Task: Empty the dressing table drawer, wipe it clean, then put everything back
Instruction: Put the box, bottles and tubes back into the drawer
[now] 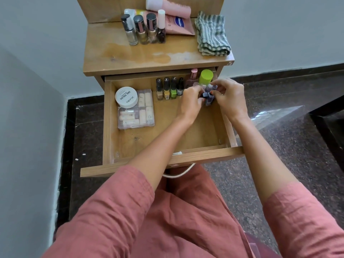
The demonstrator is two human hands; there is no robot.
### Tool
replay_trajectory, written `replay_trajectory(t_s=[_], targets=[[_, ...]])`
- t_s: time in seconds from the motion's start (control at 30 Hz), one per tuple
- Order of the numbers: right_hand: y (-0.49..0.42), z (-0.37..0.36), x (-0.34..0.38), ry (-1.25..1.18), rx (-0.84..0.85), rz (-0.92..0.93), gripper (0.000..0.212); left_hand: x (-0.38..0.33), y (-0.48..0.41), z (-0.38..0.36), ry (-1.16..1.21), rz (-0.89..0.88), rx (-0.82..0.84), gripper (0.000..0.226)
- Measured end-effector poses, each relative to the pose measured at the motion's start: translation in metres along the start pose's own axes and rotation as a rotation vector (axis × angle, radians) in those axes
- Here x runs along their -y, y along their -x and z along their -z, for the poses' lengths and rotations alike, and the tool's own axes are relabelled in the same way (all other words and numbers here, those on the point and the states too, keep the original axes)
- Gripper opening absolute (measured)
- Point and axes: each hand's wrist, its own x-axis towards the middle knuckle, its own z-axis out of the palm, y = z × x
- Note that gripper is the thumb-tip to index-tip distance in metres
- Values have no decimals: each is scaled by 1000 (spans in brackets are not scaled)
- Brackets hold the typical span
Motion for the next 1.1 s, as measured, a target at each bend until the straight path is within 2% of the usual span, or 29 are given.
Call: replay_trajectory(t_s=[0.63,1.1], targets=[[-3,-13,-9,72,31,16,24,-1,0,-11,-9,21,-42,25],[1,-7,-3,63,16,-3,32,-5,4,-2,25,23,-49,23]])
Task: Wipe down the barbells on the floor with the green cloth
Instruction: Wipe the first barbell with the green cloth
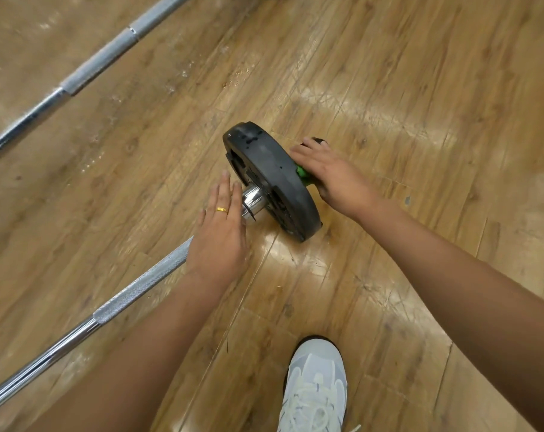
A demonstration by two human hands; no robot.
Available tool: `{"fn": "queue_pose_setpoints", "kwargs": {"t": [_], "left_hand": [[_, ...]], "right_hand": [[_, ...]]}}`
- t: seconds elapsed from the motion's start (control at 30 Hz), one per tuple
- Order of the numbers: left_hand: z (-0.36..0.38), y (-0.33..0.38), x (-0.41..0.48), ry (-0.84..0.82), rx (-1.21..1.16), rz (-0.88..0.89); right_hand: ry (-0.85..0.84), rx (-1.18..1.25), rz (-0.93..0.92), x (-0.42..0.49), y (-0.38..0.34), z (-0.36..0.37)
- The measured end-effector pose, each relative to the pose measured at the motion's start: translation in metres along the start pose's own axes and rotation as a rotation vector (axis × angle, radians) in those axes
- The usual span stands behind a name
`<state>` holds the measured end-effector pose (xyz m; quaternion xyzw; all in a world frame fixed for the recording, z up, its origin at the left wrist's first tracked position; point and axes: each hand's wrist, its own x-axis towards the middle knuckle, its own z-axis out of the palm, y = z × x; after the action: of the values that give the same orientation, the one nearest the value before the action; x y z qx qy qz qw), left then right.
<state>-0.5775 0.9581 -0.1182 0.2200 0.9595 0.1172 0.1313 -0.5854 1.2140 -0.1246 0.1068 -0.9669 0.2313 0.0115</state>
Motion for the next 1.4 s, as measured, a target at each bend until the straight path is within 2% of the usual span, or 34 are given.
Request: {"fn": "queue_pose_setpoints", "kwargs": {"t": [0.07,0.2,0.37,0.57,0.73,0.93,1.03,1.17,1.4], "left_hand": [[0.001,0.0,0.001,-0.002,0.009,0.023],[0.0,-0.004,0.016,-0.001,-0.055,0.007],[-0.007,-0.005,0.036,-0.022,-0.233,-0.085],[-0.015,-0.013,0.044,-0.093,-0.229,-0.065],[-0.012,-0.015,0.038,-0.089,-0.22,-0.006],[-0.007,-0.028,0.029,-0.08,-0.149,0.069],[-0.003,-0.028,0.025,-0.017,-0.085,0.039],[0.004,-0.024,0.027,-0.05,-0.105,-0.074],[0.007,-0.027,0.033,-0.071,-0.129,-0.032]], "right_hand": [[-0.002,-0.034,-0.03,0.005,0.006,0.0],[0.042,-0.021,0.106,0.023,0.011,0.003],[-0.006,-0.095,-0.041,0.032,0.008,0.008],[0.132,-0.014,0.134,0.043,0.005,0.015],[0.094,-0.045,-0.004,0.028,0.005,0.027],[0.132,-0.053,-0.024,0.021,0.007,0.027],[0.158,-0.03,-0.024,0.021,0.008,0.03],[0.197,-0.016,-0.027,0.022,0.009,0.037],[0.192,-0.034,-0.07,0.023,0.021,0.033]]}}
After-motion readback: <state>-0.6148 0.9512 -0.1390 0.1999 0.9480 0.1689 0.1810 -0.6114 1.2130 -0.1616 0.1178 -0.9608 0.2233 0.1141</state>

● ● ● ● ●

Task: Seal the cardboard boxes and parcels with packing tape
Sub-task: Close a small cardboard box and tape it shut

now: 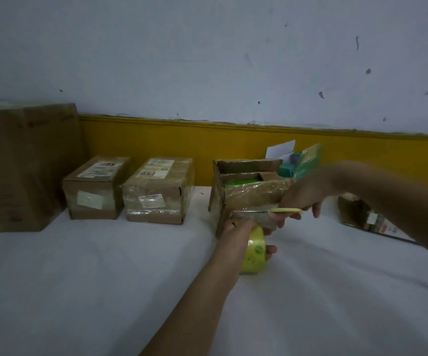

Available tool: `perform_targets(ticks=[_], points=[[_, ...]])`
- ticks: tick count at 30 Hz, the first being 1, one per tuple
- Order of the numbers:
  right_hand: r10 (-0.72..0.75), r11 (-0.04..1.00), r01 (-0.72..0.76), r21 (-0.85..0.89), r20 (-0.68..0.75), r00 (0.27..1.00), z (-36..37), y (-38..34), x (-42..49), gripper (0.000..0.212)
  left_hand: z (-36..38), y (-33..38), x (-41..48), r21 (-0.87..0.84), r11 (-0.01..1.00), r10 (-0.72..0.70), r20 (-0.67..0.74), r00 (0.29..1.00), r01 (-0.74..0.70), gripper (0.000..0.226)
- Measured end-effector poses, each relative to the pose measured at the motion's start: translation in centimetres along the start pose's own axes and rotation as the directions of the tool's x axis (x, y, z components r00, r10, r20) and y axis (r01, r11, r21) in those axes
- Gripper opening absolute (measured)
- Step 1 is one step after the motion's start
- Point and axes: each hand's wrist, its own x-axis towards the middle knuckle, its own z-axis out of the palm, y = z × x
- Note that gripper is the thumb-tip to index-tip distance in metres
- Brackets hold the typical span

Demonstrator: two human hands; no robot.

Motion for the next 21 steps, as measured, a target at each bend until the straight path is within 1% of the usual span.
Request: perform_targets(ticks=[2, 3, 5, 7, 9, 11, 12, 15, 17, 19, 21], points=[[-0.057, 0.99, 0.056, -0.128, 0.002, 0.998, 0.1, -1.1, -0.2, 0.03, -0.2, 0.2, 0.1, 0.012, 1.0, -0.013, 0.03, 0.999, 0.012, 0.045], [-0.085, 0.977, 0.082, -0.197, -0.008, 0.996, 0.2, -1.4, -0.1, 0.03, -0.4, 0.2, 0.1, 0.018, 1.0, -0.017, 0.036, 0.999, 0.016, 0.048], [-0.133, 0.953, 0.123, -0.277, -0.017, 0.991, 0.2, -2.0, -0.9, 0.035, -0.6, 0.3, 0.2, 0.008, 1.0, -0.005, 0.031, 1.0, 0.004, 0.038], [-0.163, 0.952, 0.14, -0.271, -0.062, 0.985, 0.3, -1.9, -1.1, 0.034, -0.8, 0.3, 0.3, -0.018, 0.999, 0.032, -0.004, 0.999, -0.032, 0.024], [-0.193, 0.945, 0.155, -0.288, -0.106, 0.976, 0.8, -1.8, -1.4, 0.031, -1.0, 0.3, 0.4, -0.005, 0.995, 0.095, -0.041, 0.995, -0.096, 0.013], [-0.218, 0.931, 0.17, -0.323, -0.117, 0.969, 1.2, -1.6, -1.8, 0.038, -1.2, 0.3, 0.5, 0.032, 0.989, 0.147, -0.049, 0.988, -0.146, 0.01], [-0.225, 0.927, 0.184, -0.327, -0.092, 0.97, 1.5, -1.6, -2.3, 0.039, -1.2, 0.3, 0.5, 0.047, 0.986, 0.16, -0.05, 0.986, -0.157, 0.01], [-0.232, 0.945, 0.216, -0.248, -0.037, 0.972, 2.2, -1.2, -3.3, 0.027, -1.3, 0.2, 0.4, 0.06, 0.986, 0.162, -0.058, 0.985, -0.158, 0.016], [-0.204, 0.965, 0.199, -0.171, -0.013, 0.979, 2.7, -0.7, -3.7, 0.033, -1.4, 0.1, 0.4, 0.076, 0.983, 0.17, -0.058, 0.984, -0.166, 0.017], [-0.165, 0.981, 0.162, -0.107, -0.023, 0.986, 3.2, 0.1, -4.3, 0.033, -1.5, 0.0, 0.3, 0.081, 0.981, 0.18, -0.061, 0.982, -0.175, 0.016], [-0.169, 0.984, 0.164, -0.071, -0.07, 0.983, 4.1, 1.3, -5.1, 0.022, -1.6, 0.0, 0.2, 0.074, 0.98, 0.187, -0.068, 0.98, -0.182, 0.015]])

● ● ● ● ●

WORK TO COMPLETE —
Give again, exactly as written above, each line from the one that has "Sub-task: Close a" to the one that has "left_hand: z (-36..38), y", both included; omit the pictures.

WORKED SOLUTION —
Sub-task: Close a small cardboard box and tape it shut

now: 

Available tool: `perform_targets(ticks=[_], points=[[_, ...]])`
- ticks: tick count at 30 Hz, the first being 1, one per tuple
- Order of the numbers:
  right_hand: r10 (-0.72..0.75), r11 (-0.04..1.00), r01 (-0.72..0.76), r21 (-0.85..0.89), r20 (-0.68..0.75), r00 (0.27..1.00), z (-36..37), y (-38..34), x (-42..49), gripper (0.000..0.212)
  left_hand: z (-36..38), y (-33..38), x (-41..48), r21 (-0.87..0.84), r11 (-0.01..1.00), r10 (-0.72..0.70), r20 (-0.67..0.74), r00 (0.29..1.00), r01 (-0.74..0.70), gripper (0.000..0.226)

The required answer is now complete.